Not that I miss you, but I just want to
Climb into your skin

Suckle on your bones
Like a starving infant

Until they’re dry and cracked to dreadful dust
Leaving your awkward, unworthy flesh behind

I’d gather it up, your flesh
Folded like a linen shirt — skin smoothed to neat pleats

I’d hide it in my trunk
With our forgotten dreams and all the dead things we left behind

I’d keep it
Only for a while

Only for a day
Perhaps for a night

Then I’d toss it out the window
Like a carefree little vixen

Laughing and self-loathing
What a modern woman I’d be

Lonely and occupied and cautious and free
Sometimes melancholy, sometimes a little blue

But, hey
It’s not like I miss you

Disappear

“What if I disappear?”
She asks,
Her voice a deteriorating whisper.

“I’ll come find you,”
I say easily,
Expecting a flippant laugh or a snort or even kisses sweet.

But she says nothing.

We lay there,
Vacant and immobile.

We don’t speak;
We unravel silently,
Decomposing, un-being.

White sheets cradle our bones,
As her white hands cradle my heart.

The truth is,
I fear.

She was a shadow of a person.
I filled her with love and life and grand ideas of the future,
But the cavity in her mind was a pitless abyss.

She could disappear now,
This very second,
And I would remain,
With not a single ort of her existence,
To ease my way.

So we lay there,
Still as corpses or trees.

Barefoot and cold,
In an unspoken reverie.

[Featured image: Silvia Grav]

Synaesthetic Release

With salt in her hair and sun in her pores,
she looks at me.

A cigarette rots on her lips —
clove or cardimom or something equally chichi.

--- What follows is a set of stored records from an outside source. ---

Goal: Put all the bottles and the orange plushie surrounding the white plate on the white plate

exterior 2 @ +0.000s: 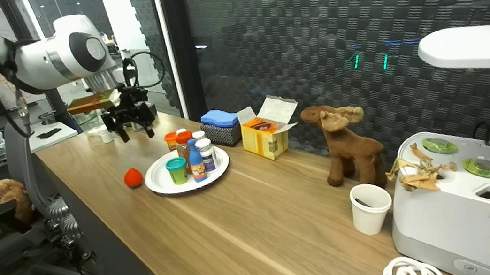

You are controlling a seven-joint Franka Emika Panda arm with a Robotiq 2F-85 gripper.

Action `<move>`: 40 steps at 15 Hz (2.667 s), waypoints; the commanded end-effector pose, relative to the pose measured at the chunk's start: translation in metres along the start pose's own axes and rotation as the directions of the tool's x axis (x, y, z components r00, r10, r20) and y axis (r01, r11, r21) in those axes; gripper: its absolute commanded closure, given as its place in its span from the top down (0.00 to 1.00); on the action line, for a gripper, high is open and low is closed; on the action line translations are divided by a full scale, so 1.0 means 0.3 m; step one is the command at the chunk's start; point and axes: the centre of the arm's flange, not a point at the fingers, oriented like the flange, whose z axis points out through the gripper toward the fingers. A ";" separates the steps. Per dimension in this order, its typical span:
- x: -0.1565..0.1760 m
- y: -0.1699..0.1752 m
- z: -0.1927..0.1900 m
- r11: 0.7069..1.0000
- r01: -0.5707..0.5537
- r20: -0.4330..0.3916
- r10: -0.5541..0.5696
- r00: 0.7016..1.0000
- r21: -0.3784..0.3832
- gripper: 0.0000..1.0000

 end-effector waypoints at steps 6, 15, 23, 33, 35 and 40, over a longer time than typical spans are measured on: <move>0.288 0.092 -0.059 0.993 0.062 -0.133 -0.075 0.988 -0.100 1.00; 0.314 0.187 0.064 0.990 0.091 0.061 -0.085 0.995 -0.104 1.00; 0.316 0.254 0.136 0.997 0.037 0.124 -0.028 0.992 -0.075 1.00; 0.305 0.352 0.073 0.999 0.010 0.202 0.001 0.979 -0.054 1.00; 0.293 0.345 0.089 0.999 0.029 0.232 -0.026 0.972 -0.012 1.00; 0.271 0.321 0.103 0.996 0.062 0.273 -0.077 0.959 0.064 1.00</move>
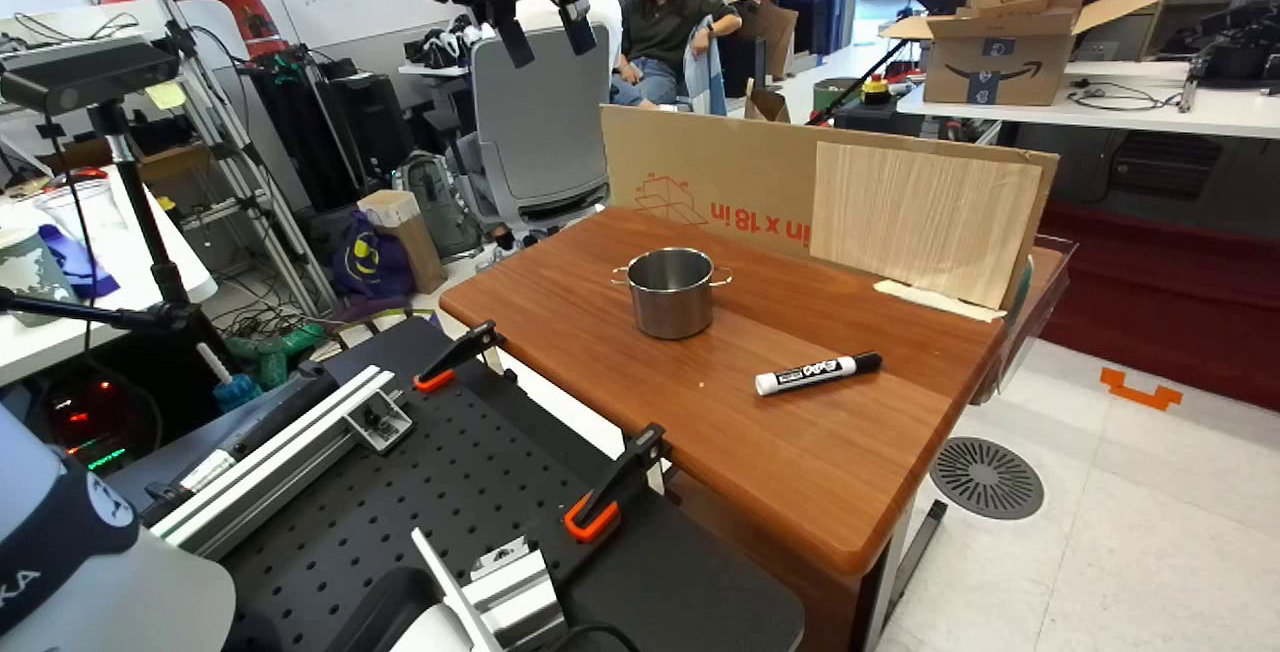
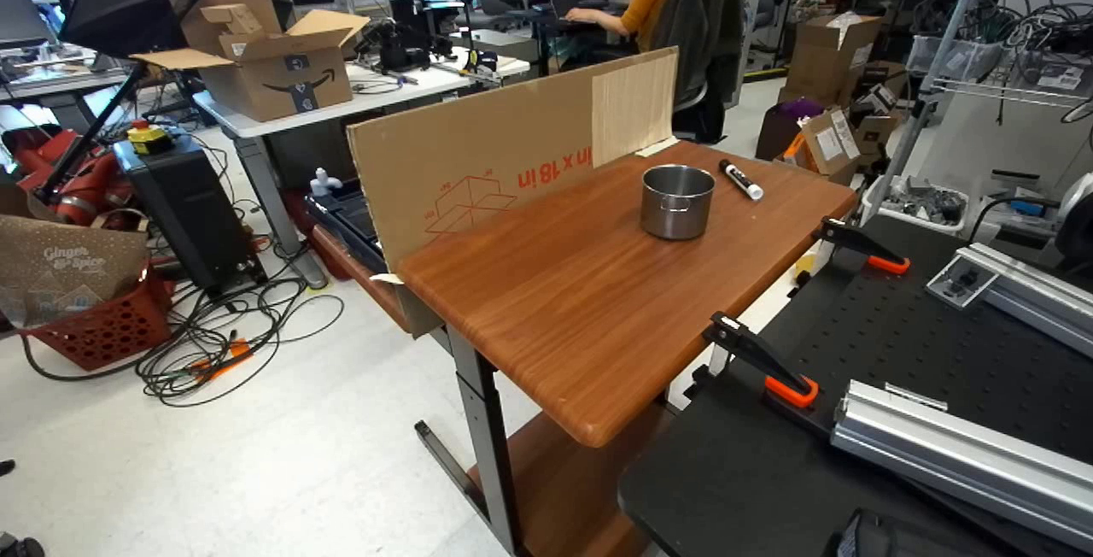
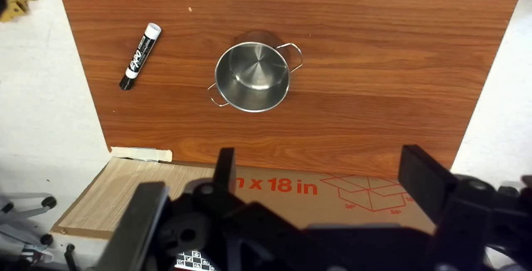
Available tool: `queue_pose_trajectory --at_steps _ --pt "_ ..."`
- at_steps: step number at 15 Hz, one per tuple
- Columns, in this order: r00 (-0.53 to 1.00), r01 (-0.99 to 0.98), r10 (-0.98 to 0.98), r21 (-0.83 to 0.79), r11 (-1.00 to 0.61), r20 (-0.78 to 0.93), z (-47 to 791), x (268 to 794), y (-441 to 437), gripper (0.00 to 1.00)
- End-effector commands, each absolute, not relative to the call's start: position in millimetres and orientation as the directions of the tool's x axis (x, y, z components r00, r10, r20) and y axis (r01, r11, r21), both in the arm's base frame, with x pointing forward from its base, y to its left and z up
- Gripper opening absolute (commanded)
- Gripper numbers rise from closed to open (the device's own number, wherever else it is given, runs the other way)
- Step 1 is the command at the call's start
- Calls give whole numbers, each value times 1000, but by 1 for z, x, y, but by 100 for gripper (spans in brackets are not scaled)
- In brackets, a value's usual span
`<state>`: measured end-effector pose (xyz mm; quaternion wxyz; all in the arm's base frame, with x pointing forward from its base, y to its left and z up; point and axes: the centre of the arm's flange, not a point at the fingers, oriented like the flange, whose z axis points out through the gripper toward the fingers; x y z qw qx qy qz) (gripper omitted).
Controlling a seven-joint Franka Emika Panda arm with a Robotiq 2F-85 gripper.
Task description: Pick the marker and put it in the pot
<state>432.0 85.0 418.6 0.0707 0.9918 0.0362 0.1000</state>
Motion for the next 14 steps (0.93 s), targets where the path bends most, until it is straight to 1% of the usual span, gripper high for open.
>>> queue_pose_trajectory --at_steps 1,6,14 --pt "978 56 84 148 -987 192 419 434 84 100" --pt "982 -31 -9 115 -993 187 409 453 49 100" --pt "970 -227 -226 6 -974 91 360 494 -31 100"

It doesn’t matter either way,
her breath smells like defeat.

“It’s a beautiful day,” she says,
shifting in the car seat.

Yes, it’s a beautiful day,
but it’s an ugly city.

“Try not to kill us before we get there,”
smoke drifts into my lungs, greeting the tenebrosity.

I picture her insides splattered on the asphalt;
it both calms and distracts me.

I pull into the garage and we stumble out,
synchronized in movement, if not in thought, at least.

We enter a house that’s not quite yet a home,
and she sheds her clothes as I pluck and assemble my insecurities.

Within heartbeats,
we’re ready.

The room reeks of sweat and smoke and heat,
as I cram my grotesque past down her throat incessantly.

She suffers; I ache.
We both bleed.

We move in congruence —
like a well-oiled machine.

I bend her until she breaks,
oil leaking out of her eyes, nails, and being.

As our sweat turns stale and our brains to putty,
we lie there breathing, in a pool of our own debris.

[Featured image via: Silvia Grav]

Girl

I say it enough.
Out loud and in faint whispers.
Scrawled in ink on pieces of picayune paper.

I breathe the word.
Even in the callouses of my fingers and the stubble on my legs,
I channel the very pneuma of the notion as I understand it.

A girl, I say to myself,
Is a contradiction,
Drifting between the innocence she was and the woman she wants to be.

Brilliant, cautious, and fractured,
A magnificently fucked up creature.
A paradox, really.

Just like a hurricane.
Or a monument.
Or me.

Have I convinced you yet?
Good.
For I don’t think I can quite get myself to believe.

(This post is an afterthought. Read original post here.)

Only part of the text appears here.